In der zuletzt 2018 überarbeiteten Lapis-Systematik nach Stefan Weiß, die formal auf der alten Systematik von Karl Hugo Strunz in der 8. Auflage basiert, erhielt das Mineral die System- und Mineralnummer II/B.05-010. Dies entspricht ebenfalls der Abteilung „Sulfide, Selenide und Telluride mit dem Stoffmengenverhältnis Metall : S,Se,Te > 1 : 1“, wo Akanthit zusammen mit Aguilarit, Cervelleit, Chenguodait, Empressit, Hessit, Naumannit, Stützit und Tsnigriit eine unbenannte Gruppe mit der Systemnummer II/B.05 bildet.[6]
Die von der International Mineralogical Association (IMA) zuletzt 2009 aktualisierte[10] 9. Auflage der Strunz’schen Mineralsystematik ordnet den Akanthit in die Klasse der „Sulfide und Sulfosalze (Sulfide, Selenide, Telluride, Arsenide, Antimonide, Bismutide, Sulfarsenide, Sulfantimonide, Sulfbismutide)“ und dort in die Abteilung „Metallsulfide, M : S > 1 : 1 (hauptsächlich 2 : 1)“ ein. Hier ist das Mineral in der Unterabteilung „mit Kupfer (Cu), Silber (Ag), Gold (Au)“ zu finden, wo es zusammen mit Argentit eine unbenannte Gruppe mit der Systemnummer 2.BA.30a bildet.
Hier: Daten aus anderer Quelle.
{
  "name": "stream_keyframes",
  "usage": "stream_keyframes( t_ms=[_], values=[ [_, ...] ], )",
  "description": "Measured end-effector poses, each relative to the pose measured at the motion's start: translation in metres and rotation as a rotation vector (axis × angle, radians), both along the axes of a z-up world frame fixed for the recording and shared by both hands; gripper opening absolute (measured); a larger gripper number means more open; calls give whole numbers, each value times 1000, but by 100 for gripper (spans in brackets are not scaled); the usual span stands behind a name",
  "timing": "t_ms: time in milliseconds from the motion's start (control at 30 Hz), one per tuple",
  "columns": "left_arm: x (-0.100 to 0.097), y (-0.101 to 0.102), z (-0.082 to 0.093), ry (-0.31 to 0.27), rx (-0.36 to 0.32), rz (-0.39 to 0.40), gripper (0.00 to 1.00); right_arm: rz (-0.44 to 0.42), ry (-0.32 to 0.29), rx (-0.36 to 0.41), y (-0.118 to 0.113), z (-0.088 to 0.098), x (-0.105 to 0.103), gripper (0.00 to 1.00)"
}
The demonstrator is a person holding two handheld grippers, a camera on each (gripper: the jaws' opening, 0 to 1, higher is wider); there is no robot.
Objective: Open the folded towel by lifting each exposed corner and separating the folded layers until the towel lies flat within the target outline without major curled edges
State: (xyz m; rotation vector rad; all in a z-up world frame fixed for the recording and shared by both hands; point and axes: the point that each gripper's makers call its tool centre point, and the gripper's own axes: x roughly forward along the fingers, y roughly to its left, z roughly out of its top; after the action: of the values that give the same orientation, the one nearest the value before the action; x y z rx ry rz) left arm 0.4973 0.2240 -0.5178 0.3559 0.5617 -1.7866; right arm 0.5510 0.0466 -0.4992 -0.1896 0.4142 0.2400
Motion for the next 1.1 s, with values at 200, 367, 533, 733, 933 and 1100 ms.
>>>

In der vorwiegend im englischen Sprachraum gebräuchlichen Systematik der Minerale nach Dana hat Akanthit die System- und Mineralnummer 02.04.01.01. Das entspricht der Klasse der „Sulfide und Sulfosalze“ und dort der Abteilung „Sulfidminerale“. Hier findet er sich innerhalb der Unterabteilung „Sulfide – einschließlich Seleniden und Telluriden – mit der Zusammensetzung AmBnXp, mit (m+n) : p = 2 : 1“ in der „Akanthitgruppe“, in der auch Naumannit und Aguilarit eingeordnet sind.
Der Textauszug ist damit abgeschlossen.